In view of the fundamental importance of Asylum and the tragic consequences which may arise if the principles relating to Asylum are disregarded, there can be no doubt that all efforts to strengthen the legal basis of the institution of Asylum are greatly to be welcomed. I have already mentioned the principle of non-refoulement which focuses attention on asylum as seen from the standpoint of the individual. It cannot, however, be overlooked - and this has been the fundamental theme of all efforts to develop and strengthen the institution of Asylum on the international level - that Asylum can only function effectively within the context of international understanding and international co-operation. When we speak of international understanding, we think of a further principle expressed in the United Nations Declaration of Territorial Asylum, i.e. that the granting of asylum is purely humanitarian in nature and should not be regarded as an unfriendly act by any other State, and when speaking of international co-operation, we think of the yet further principle expressed in the Declaration, i.e. that the situation of persons seeking asylum is of concern to the international community which shall assist that State on which the granting of asylum places too heavy a burden.

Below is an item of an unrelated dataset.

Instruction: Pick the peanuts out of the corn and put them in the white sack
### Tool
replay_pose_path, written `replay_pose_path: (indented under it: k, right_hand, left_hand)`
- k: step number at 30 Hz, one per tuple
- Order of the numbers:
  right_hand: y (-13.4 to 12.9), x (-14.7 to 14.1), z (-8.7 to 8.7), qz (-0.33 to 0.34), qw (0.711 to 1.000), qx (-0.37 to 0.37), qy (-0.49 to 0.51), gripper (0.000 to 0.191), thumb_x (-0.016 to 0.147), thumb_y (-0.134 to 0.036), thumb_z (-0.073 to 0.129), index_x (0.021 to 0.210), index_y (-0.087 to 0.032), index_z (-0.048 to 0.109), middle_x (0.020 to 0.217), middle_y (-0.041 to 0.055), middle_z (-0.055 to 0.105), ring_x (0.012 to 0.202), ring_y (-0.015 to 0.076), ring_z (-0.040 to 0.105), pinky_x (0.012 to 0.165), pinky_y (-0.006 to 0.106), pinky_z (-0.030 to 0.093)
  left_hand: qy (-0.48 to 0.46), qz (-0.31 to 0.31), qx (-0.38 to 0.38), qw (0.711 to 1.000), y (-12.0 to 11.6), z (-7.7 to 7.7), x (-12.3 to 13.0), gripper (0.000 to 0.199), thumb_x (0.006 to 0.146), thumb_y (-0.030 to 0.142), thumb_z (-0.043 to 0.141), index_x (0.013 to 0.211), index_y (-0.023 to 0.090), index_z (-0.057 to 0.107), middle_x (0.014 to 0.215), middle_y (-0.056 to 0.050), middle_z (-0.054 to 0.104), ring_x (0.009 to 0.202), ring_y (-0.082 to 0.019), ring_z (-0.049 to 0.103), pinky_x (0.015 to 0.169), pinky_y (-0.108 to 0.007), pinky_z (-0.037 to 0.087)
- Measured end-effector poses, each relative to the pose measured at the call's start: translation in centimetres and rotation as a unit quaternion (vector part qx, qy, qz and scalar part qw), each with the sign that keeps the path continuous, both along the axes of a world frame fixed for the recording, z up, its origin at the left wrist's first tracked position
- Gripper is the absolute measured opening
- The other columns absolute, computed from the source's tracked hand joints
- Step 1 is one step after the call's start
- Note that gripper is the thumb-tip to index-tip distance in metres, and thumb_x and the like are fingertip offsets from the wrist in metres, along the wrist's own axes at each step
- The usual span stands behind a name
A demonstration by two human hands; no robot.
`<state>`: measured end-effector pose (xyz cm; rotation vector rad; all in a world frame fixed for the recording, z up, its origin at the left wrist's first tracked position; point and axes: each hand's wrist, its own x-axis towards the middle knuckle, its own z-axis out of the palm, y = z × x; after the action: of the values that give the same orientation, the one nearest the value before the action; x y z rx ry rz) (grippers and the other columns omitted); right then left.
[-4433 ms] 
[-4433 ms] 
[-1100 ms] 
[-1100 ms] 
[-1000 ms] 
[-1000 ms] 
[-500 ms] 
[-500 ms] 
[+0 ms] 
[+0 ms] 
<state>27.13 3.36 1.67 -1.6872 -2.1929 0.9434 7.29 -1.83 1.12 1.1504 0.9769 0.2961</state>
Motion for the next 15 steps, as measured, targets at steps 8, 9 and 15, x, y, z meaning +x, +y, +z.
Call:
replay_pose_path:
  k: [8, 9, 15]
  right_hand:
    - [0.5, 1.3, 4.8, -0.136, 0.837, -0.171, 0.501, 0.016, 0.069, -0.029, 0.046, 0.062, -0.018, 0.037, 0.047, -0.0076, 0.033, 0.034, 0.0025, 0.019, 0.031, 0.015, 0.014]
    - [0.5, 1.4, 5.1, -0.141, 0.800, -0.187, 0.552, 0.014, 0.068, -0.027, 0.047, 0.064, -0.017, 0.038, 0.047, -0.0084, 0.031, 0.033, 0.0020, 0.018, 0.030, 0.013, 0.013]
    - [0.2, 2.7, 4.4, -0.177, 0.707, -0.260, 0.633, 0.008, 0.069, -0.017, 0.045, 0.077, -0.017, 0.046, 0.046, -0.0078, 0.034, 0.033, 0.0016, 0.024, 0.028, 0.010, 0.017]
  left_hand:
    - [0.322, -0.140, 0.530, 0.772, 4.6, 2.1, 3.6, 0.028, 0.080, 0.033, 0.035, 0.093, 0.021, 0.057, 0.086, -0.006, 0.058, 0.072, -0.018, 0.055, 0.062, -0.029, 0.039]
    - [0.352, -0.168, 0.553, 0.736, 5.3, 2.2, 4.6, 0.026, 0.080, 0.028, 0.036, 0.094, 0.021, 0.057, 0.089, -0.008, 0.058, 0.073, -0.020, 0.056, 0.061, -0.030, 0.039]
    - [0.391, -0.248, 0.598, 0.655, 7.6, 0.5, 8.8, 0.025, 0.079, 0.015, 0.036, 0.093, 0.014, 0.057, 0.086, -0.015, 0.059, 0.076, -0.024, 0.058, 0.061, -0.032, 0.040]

To ensure that the principles relating to Asylum can be more clearly and satisfactorily defined so that they may be more fully and effectively implemented in a humanitarian spirit is indeed the challenging task with which you have been entrusted. The Draft Convention which is before you today represents in all objectivity a bare minimum and I sincerely hope and am confident that the recommendations of this Group will be inspired by generous and humanitarian considerations.
I am aware that the problems which arise are many and varied. The legal problems involved are complex, but I am sure that such eminent experts as are gathered here will examine them assiduously with a view to finding solutions. In this noble endeavour which is your task I wish you all success.